God imputes. He credits the obedience of Christ to believers because He joined them to Christ in eternal election. He didn't just choose us and then give us to Christ. He chose us in the Lord Jesus Christ. He chose us in Him as joined to Him. Now the fact that we were joined to Christ in eternal election, it means that he also became our representative head. He was chosen as our head, and he was chosen as the covenant.

So all that God promised his people, he promised them in the Lord Jesus Christ. They were joined to him in union of covenant, in union as the representative head, in union as their wisdom and righteousness and sanctification and redemption. Of Him, 1 Corinthians 1, verse 30 says, of Him, of God, are you in Christ Jesus, who of God is made unto us.

This is the result of that union, wisdom, righteousness, sanctification and redemption. The basis of imputation is our union with Christ. And so this is fundamental. God imputes Christ's obedience to believers because previously there was already a previous relationship to Christ that he made in electing love.

He joined us to him and Christ chose us. He told his disciples in John 15 that you haven't chosen me, I've chosen you. And he didn't just mean his choice of them to be his apostles. He meant his choice of them to be his people and everything that goes with that. God chose us in Christ before the foundation of the world.

We didn't contribute to it. Of course, we didn't add anything to it by anything we've done. Because of that, what Christ did is ours. He didn't act as an independent private person. He acted as our surety. Hebrews chapter 7 verse 22. He's the surety of the New Testament.
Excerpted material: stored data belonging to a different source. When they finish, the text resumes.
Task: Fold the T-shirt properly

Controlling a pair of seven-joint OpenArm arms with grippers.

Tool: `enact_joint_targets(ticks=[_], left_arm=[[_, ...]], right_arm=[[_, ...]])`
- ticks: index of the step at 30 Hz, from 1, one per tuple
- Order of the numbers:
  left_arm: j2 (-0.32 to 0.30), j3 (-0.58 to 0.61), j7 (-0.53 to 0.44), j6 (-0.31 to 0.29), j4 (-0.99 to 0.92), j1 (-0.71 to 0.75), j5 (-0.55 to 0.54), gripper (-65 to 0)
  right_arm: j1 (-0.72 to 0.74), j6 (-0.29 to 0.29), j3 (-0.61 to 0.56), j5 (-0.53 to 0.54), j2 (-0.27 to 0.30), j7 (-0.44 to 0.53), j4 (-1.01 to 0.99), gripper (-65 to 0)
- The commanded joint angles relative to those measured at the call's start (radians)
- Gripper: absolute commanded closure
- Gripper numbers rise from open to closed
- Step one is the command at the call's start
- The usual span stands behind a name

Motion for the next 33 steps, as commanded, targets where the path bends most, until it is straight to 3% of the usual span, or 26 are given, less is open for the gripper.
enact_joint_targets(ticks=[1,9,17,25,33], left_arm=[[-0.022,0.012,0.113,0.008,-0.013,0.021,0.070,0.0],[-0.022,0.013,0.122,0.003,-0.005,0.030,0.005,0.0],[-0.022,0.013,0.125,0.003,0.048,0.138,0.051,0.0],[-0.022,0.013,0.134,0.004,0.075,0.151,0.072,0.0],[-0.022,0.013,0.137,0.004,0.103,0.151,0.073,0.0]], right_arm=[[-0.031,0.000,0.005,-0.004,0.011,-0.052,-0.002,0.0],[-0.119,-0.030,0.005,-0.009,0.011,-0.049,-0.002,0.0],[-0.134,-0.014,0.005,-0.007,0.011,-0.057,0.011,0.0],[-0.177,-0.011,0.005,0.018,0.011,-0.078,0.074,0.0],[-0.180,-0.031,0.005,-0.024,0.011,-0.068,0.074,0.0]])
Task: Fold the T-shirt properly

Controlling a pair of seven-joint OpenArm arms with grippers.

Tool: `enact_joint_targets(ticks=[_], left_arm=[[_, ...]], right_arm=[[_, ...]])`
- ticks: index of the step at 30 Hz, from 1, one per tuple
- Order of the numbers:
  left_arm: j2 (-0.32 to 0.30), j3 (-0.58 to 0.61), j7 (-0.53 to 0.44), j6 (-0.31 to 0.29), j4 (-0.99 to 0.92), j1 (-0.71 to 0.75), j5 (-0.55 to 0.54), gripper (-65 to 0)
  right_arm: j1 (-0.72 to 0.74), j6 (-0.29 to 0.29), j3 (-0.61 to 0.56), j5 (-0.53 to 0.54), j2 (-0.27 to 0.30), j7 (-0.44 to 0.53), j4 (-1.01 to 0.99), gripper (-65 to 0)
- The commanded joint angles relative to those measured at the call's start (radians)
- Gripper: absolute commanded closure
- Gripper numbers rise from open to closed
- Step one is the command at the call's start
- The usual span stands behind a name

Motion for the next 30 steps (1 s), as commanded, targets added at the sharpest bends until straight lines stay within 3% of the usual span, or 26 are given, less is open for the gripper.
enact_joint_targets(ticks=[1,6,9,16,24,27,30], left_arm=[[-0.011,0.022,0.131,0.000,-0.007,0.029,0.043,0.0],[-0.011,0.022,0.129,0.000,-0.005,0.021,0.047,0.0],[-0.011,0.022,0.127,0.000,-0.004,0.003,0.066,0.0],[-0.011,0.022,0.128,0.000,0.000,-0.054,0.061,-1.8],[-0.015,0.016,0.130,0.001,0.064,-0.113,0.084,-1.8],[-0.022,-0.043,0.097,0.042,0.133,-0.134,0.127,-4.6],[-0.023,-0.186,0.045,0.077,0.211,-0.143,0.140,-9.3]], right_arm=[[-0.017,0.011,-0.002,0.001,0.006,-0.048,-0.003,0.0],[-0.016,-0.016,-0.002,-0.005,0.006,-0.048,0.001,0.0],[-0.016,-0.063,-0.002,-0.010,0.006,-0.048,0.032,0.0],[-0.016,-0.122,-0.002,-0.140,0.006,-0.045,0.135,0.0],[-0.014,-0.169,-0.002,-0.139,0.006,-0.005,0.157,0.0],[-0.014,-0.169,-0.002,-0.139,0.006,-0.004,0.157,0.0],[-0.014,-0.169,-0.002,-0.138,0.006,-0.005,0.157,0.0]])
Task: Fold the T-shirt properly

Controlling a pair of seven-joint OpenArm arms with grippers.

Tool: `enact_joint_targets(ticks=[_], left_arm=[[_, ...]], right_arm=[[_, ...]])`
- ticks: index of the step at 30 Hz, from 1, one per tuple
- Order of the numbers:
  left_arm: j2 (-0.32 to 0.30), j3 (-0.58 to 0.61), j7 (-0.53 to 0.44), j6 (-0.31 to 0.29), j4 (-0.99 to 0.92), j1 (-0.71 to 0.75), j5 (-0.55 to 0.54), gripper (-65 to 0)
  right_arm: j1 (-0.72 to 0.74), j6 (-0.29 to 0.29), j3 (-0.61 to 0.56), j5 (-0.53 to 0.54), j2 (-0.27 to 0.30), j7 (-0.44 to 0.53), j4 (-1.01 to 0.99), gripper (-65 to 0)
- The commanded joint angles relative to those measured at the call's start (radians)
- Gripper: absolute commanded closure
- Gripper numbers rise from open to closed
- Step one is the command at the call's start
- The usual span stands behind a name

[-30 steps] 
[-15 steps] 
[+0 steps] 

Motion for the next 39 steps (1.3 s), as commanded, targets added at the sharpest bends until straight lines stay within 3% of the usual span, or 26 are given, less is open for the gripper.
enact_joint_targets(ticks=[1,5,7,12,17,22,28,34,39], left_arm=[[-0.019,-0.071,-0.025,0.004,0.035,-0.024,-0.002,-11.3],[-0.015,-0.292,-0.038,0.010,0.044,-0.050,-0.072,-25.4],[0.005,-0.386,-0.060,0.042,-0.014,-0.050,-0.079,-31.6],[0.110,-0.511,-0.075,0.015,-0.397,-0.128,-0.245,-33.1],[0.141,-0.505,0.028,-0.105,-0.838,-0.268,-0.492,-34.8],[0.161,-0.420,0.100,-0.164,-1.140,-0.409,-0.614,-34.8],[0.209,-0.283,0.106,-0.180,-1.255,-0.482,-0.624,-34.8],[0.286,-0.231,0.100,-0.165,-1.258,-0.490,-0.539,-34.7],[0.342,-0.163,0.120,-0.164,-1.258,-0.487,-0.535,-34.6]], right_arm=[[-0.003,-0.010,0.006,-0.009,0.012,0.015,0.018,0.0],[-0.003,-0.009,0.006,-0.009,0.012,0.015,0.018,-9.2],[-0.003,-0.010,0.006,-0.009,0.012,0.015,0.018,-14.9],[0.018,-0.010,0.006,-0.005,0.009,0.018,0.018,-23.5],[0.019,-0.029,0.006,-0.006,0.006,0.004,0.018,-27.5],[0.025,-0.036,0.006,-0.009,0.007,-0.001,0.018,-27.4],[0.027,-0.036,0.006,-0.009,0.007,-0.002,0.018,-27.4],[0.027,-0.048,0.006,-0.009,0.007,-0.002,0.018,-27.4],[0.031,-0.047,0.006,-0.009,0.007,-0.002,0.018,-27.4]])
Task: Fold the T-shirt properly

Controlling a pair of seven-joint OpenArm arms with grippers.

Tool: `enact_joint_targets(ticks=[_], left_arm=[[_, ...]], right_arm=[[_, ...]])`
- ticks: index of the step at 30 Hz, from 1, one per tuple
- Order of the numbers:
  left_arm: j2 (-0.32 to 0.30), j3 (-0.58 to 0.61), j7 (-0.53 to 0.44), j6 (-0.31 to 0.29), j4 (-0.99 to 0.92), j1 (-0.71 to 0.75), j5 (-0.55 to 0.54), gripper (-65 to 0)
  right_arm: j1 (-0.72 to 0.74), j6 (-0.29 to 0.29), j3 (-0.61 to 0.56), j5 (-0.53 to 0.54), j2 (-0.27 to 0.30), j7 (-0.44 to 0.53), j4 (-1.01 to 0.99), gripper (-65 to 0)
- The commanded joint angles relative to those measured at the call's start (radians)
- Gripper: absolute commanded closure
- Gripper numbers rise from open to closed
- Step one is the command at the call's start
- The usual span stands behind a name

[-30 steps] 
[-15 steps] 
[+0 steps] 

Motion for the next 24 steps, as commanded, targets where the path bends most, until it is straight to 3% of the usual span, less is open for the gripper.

The surety, the one who makes his people sure to God. He entered into an obligation. He obligated himself to make them sure to God. And the way he did that was he offered himself to God in sacrifice. An offering that was accepted by God in such a way that it was a sweet-smelling savor, as it says in Ephesians 5, verse 2.

All right, so, by that eternal union, that God-made union, the Son of God, as the Lord Jesus Christ, is all that God is to His people. All that God is, He is to His people. And think about that. Everything that God is, is the fullness of the Godhead in the Lord Jesus Christ bodily. All that God is, Christ is, and He is that to His people.

And all that He did, all that He is as man, He is the representative head of His people, like a new race. It is a new race. It's the children of God, the brethren, those predestinated to be conformed to the image of God's dear Son. He's the head of those people, so that all that He did for His people as man, the perfect man, they did in him.

Like Levi said in Hebrews chapter 7, when Abraham paid tithes to Melchizedek, it says that Levi paid tithes in his father Abraham. So when Christ paid the price for our redemption, it was a price he paid in our name, for us. He purchased us and all that was ours, just like Boaz did for Ruth. So the Son of God appeared, He came, He appeared, He lived, He was made under the law, He fulfilled the law in every jot and tittle. He took and bore the sins of his people under the curse of the law on the cross of Calvary. And the body of our sins was put to death when he was put to death. And that was the full payment of God.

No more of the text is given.